# [Goal of the exercise]
If a line in the listing carries the word "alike", return a copy of that line.

# [Supplied material]

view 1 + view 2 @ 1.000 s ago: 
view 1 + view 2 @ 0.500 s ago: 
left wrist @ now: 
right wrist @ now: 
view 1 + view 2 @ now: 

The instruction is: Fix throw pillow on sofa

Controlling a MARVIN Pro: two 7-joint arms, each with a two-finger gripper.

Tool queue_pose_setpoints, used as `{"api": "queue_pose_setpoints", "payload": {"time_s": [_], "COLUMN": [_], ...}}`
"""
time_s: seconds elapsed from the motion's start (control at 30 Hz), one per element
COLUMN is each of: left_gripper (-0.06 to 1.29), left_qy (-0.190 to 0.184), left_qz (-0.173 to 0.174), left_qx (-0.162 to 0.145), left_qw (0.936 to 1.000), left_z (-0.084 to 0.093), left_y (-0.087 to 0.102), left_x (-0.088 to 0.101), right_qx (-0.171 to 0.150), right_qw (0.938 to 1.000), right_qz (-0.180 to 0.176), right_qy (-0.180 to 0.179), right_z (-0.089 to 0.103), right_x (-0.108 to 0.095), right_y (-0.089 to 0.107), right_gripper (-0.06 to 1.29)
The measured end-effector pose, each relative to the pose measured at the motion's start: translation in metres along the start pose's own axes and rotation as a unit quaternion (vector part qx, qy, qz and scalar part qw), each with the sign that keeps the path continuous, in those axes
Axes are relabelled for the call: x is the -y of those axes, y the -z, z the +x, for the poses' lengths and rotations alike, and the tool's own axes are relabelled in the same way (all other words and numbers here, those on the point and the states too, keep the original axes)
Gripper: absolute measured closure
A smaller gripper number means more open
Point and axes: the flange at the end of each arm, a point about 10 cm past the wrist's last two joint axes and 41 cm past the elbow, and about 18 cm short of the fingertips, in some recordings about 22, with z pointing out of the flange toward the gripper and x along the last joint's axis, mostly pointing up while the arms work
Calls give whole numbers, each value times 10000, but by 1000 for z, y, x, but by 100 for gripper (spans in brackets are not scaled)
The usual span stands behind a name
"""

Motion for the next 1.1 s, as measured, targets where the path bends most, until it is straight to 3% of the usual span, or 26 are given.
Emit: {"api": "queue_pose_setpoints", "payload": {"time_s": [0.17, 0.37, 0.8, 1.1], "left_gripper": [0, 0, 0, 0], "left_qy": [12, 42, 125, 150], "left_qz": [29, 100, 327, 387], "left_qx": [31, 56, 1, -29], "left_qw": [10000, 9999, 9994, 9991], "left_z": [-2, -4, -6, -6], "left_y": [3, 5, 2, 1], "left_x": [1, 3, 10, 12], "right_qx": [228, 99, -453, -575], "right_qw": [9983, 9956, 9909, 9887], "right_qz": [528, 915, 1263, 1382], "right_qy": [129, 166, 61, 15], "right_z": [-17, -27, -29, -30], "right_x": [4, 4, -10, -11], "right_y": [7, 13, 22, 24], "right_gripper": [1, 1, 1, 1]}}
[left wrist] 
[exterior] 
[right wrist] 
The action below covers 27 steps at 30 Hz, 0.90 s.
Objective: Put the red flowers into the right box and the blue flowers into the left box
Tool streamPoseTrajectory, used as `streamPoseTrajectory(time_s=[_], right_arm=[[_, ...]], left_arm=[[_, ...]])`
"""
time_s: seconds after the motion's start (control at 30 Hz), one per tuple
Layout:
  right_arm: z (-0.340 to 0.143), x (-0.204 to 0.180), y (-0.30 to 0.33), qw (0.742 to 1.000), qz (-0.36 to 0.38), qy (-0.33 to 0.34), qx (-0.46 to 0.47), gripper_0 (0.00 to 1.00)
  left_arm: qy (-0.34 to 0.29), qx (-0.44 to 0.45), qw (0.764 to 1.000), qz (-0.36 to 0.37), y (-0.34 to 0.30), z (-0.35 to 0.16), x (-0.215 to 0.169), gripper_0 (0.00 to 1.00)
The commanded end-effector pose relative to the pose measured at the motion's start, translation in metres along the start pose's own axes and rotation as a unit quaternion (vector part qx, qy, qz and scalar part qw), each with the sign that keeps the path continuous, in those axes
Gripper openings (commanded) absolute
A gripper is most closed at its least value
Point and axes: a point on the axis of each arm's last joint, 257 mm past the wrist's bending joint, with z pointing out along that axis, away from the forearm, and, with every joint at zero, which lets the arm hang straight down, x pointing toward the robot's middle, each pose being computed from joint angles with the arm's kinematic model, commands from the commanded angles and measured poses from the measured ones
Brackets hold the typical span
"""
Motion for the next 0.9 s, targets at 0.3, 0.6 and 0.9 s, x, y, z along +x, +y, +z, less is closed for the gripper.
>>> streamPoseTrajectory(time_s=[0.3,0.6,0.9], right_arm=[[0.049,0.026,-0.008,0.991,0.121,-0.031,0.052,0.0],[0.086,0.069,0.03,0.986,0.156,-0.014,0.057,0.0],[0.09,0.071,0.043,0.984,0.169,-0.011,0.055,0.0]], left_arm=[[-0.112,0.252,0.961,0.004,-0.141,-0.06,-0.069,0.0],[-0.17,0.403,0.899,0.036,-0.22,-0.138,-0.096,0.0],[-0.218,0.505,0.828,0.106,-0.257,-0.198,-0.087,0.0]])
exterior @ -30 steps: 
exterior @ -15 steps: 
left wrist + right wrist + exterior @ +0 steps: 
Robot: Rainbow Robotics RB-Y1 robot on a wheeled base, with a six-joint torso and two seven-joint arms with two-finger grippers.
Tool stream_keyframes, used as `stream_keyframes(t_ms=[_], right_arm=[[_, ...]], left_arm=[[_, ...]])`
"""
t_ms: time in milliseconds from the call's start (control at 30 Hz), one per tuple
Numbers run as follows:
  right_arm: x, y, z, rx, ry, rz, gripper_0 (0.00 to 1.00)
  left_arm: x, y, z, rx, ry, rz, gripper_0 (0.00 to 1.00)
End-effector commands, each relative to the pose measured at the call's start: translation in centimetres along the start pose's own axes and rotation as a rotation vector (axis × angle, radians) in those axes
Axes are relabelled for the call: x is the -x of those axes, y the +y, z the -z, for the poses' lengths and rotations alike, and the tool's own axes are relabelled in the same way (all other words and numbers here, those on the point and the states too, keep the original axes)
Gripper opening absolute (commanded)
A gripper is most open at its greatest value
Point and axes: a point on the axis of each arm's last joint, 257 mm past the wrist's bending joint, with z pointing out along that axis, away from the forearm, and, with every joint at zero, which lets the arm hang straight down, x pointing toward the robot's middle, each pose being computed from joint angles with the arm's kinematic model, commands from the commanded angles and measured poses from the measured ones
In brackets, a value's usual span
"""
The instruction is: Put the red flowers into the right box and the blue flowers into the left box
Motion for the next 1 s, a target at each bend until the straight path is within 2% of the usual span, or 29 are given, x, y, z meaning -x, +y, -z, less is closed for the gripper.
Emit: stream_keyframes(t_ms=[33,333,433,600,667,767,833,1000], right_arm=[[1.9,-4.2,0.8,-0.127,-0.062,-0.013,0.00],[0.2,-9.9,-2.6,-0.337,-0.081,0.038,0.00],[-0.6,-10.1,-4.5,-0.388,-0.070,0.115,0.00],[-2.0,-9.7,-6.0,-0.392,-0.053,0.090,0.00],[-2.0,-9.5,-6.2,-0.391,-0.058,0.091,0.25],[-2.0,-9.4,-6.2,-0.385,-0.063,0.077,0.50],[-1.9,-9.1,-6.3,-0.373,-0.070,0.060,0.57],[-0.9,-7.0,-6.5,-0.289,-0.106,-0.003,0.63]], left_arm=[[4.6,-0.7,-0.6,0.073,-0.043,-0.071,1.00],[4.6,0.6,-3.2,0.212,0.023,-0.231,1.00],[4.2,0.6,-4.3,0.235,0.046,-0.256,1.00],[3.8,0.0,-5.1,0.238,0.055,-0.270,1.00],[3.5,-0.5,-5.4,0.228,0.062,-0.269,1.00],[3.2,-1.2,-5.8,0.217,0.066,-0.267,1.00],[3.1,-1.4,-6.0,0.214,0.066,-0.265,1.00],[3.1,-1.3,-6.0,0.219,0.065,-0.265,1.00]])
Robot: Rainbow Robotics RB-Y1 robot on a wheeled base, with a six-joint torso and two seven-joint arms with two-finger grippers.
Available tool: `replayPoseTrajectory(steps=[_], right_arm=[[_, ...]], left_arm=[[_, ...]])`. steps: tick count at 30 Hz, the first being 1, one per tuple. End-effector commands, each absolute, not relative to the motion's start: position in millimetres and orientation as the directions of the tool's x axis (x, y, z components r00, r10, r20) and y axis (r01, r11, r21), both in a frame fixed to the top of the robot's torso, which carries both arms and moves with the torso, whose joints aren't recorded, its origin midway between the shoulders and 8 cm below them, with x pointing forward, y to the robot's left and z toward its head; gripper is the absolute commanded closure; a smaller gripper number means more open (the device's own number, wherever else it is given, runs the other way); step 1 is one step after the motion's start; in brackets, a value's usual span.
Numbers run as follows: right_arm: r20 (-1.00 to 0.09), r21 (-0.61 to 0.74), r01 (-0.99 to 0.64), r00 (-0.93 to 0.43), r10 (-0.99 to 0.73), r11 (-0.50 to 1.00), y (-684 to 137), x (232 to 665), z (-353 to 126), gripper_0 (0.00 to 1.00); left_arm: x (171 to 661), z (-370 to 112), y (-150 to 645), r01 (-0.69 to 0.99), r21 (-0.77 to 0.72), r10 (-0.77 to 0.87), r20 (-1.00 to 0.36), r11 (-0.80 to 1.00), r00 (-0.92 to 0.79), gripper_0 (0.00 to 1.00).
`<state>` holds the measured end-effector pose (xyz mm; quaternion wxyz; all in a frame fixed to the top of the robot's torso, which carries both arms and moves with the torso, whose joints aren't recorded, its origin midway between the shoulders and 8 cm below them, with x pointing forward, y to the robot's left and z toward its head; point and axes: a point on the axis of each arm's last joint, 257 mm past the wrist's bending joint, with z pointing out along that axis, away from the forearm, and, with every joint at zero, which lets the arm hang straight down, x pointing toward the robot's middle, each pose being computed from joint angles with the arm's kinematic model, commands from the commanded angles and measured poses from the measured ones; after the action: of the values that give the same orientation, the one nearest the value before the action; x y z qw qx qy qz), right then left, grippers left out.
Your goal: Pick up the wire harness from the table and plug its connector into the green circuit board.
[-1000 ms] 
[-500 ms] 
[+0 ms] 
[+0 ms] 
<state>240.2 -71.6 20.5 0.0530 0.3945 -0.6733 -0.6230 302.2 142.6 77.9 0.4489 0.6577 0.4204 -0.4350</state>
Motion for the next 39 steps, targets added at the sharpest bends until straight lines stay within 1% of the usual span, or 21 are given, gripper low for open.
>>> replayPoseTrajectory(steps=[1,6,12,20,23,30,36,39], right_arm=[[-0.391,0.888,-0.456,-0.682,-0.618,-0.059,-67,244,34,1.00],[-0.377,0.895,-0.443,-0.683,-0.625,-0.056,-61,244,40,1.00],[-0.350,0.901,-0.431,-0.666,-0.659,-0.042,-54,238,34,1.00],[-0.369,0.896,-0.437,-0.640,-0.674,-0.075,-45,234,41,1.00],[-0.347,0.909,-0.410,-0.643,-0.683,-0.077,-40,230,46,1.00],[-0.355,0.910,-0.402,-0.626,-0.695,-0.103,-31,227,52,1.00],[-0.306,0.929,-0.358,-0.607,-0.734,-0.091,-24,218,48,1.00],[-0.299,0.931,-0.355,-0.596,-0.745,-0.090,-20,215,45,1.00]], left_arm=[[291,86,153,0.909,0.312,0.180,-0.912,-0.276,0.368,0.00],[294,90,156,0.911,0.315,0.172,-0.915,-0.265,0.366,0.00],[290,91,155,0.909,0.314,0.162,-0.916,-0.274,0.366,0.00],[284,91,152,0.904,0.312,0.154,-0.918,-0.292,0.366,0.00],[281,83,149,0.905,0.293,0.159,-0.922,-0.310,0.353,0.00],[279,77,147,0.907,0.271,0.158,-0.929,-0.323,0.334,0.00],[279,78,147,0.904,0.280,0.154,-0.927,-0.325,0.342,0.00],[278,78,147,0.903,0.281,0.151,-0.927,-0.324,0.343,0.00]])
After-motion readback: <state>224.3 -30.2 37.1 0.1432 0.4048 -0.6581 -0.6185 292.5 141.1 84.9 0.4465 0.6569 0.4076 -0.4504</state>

# [Exercise output]
Axes are relabelled for the call: x is the -y of those axes, y the -z, z the +x, for the poses' lengths and rotations alike, and the tool's own axes are relabelled in the same way (all other words and numbers here, those on the point and the states too, keep the original axes)
Axes are relabelled for the call: x is the -x of those axes, y the +y, z the -z, for the poses' lengths and rotations alike, and the tool's own axes are relabelled in the same way (all other words and numbers here, those on the point and the states too, keep the original axes)

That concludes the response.